M.E. müsste man Häuser ab EG+1.OG und mind. 8 Wohneinheiten bis hin zu 3OGs steuerlich deutlich entlasten, dafür die einzeln stehenden EFHs und Reihenhäuser mit je einer Wohneinheit stärker belasten.
ps. Das Abgebildete Haus der Krattigers scheint auch ein Reihenhaus zu sein, die graue Terrassenödnis davor ist so typisch kahl und steril.
Nicht nur in Reihenhaussiedlungen findet man diese Terrassenödnis… 😉
Die „Krattler“ – wie man mancherorts so sagt. Die überall herumjammern, dass sie gerade gebaut haben. Keine 2 Eiskugeln kaufen wollen für die Kinder – aber ihren stinkenden Uraltdiesel ständig tanken müssen, mit dem sie die Umwelt der anderen durch ihre Pendelei vergiften. Ein paar Euro sparen wollen mit Selberstreichen – und am nächsten Tag die AU wegen Hexenschuss. Nie Zeit für ihre Freunde haben – weils Häusle ihr Freund geworden ist. Oft marode von Anfang an.
Wie wahr, Haus und Garten werden zum besten Freund. Gleich danach kommt der handwerklich begabte Nachbar, den man ständig zum Grillen einlädt, damit er einem schwarz die Einfahrt pflastert und ein Carport zimmert…
Auch in Deutschland leider der Trend: Riesenparkplätze für die Autos, Carport und Gerätehäuser, Thujahecken und Rasen, dazu noch überdimensionierte Terrassen, Grillplatz und dann noch diverse Kunststoffspielgeräte für die Kleinen, nach wenigen Jahren landet das Zeug dann im Müll. Dazu noch schmiedeeiserne Barockzäune. Und das Ganze nennt sich dann Wohnen im Grünen!

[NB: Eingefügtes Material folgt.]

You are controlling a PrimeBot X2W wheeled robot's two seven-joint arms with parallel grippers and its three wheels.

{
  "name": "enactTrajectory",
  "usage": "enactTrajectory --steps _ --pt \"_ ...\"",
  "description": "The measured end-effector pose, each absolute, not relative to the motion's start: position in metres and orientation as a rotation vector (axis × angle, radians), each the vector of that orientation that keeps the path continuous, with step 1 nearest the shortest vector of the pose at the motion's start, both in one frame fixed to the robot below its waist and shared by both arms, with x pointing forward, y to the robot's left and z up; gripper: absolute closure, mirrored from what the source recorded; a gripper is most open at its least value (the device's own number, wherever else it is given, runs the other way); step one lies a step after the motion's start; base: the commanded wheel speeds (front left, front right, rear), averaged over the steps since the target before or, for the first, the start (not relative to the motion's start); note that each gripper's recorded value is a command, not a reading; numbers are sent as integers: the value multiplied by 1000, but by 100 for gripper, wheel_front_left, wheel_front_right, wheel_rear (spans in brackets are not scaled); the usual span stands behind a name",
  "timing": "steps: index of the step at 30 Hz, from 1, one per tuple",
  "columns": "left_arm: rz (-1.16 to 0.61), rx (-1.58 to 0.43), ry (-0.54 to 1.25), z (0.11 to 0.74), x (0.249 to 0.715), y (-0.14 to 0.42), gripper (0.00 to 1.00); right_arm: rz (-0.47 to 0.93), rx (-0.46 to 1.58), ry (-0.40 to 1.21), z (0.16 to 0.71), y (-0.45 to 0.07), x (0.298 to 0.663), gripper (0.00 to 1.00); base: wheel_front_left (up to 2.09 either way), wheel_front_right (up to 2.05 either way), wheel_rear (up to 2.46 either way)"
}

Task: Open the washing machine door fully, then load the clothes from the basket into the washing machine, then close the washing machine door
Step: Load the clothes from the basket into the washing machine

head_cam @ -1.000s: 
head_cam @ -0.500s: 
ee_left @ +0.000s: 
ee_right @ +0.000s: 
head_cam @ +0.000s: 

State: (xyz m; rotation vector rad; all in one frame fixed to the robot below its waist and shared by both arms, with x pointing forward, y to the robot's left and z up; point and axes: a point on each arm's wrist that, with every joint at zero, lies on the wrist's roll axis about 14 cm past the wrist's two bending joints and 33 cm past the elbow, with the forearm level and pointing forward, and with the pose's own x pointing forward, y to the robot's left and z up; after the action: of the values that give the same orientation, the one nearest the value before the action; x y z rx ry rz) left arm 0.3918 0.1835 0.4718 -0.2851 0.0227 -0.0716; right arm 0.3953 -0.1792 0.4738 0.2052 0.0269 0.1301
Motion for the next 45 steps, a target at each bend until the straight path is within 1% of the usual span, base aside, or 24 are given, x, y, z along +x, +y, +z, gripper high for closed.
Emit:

Auch wir haben von allen Seiten den Rat bekommen, bloß keine zu kleine Terrasse zu bauen! Vier Meter breit sollte sie mindestens sein und möglichst ums ganze Haus herumgehen…
MM
Auf der Suche nach „Garten ohne Terrasse“ bin ich auf diesen Artikel gestoßen. Und freue mich darüber, dass ich mit meinem Gedanken an einen terrassenlosen Garten nicht alleine bin. Ich überlege weiter an der Umsetzung und durchforste das Netz nach Ideen!
Das freut mich! 🙂
In diesem Sinne finde ich auch die landschaftsgestalterische Idee von Gartenräumen interessant: Man unterteilt den eigenen Garten in einzelne „Räume“, die gestalterisch für sich stehen. Hier könnte man doch auch Sitzecken unterbringen, oder?
LG Anne
Hallo liebe Anne,
ich habe mich grad krümelig gelacht bei diesem Post … vom Trampolin zum handwerklich begabten Nachbarn!
Auch Deine Literatur-Beiträge finde ich super – ich lese ziemlich gern und viel.
Ich freue mich, Deinen Blog gefunden zu haben!
Viele liebe Grüße von Renate
Vielen lieben Dank, Renate, ich fühle mich geehrt!
(Und werde auch mal auf deinem Blog vorbeischauen :))
LG Anne
Mein Nachbar hat sich vor einiger Zeit eine Terrassenüberdachung bauen lassen. ER hat einen wunderbaren Walnussbaum im Garten. Wir geraten manchmal in Streit darüber. Die Blätter des Baumes sind nämlich leicht toxisch, sodass unser Rasen darunter leidet, aber letztlich ist der Nachbarschaftsfrieden wichtiger als der Rasen.
Ich möchte in unserem neuen großen Garten auf jeden Fall einen Bereich mit einer überdachten Terrasse haben. Dieser trennt die Bereiche auch optisch und bietet vor allem auch bei Regenwetter eine tolle Partylocation. Ich werde darauf achten, dass die Terrasse selbst nicht zu klein ausfällt.